Directions for this task :: Reproduce the listing verbatim through the line with "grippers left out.".

Records shown ::
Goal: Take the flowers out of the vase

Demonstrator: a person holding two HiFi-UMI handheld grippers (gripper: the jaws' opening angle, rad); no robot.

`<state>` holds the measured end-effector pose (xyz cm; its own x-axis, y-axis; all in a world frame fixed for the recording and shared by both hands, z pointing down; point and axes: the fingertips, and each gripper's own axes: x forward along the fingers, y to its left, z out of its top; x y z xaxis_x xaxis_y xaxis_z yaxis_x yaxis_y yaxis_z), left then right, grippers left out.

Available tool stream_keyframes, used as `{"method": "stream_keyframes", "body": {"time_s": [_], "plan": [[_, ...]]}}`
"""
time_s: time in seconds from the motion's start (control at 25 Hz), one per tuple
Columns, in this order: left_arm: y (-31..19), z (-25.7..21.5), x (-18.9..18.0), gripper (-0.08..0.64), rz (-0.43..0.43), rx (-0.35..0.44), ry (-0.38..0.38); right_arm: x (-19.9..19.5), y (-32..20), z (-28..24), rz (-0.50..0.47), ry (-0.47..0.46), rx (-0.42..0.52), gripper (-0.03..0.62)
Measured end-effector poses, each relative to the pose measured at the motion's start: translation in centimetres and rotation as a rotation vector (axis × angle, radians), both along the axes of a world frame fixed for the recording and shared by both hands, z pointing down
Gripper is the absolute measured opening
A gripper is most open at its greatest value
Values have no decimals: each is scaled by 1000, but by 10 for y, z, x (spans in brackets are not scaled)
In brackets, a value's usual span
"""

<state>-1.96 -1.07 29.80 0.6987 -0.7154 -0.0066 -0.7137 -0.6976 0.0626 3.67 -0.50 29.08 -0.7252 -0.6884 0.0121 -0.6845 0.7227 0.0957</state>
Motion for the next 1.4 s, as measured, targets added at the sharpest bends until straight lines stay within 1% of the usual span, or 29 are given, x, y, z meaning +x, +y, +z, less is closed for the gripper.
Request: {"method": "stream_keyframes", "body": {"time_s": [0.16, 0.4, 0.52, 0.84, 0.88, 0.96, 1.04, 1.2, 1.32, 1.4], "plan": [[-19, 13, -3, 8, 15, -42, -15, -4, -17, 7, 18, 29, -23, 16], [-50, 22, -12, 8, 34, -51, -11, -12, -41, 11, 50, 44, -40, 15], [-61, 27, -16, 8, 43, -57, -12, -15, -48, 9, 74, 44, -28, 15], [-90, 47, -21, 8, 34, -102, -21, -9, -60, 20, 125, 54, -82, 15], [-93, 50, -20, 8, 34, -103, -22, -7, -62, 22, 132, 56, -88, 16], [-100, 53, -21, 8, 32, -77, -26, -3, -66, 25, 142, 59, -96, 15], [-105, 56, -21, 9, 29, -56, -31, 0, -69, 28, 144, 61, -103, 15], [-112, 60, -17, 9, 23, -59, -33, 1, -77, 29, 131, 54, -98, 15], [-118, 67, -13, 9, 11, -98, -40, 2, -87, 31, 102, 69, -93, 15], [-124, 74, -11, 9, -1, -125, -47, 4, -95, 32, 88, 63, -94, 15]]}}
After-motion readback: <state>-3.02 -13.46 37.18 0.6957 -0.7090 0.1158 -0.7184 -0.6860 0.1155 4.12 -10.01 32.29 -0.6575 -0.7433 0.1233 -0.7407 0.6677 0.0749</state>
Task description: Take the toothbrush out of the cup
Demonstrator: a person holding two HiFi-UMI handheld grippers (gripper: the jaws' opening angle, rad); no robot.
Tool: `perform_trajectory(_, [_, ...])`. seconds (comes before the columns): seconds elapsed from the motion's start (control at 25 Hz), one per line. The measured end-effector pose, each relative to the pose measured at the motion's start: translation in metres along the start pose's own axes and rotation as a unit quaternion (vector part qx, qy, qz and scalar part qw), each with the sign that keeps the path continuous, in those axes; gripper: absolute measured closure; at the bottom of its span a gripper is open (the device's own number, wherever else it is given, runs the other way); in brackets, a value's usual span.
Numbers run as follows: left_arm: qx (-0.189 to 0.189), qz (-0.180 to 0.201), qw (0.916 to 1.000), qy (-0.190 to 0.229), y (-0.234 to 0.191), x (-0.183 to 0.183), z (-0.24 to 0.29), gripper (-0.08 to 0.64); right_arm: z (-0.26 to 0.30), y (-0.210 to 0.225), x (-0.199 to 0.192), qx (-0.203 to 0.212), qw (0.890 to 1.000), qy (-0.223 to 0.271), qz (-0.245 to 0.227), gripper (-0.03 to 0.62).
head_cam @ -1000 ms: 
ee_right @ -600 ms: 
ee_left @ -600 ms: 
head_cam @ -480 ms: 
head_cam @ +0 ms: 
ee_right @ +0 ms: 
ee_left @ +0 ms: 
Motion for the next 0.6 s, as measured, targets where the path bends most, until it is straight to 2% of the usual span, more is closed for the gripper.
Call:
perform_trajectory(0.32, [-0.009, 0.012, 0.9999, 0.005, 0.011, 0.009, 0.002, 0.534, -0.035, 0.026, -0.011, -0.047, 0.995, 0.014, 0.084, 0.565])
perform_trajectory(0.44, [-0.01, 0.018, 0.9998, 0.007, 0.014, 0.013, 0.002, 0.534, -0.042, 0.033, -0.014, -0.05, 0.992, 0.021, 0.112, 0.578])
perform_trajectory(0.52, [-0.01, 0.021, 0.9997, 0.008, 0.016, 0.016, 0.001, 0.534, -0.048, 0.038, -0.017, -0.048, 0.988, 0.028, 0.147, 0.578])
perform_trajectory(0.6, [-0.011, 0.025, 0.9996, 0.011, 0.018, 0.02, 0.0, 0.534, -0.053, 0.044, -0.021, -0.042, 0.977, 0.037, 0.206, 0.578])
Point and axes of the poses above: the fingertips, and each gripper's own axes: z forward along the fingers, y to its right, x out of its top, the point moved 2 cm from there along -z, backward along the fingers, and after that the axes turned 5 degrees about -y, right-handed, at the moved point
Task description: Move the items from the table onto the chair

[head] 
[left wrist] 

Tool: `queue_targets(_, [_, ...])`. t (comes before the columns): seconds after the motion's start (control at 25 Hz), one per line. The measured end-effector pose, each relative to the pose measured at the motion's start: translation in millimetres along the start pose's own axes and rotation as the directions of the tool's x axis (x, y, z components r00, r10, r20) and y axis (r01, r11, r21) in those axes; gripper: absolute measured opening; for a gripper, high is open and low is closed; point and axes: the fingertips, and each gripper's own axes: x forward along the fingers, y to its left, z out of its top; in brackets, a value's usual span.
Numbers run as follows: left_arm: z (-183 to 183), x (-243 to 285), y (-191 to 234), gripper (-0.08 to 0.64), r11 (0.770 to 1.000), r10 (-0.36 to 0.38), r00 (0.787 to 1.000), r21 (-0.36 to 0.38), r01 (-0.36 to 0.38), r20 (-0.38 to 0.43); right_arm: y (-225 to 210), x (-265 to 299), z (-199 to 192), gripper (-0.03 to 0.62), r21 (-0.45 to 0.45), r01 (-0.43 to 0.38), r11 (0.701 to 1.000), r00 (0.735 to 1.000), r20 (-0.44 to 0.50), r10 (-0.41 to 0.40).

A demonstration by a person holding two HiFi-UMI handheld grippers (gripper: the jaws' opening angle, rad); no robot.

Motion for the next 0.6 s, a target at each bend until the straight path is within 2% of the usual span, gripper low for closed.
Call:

Result of the exercise ::
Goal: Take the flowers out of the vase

Demonstrator: a person holding two HiFi-UMI handheld grippers (gripper: the jaws' opening angle, rad); no robot.

`<state>` holds the measured end-effector pose (xyz cm; its own x-axis, y-axis; all in a world frame fixed for the recording and shared by both hands, z pointing down; point and axes: the fingertips, and each gripper's own axes: x forward along the fingers, y to its left, z out of its top; x y z xaxis_x xaxis_y xaxis_z yaxis_x yaxis_y yaxis_z), left then right, grippers left out.

No further output is expected here.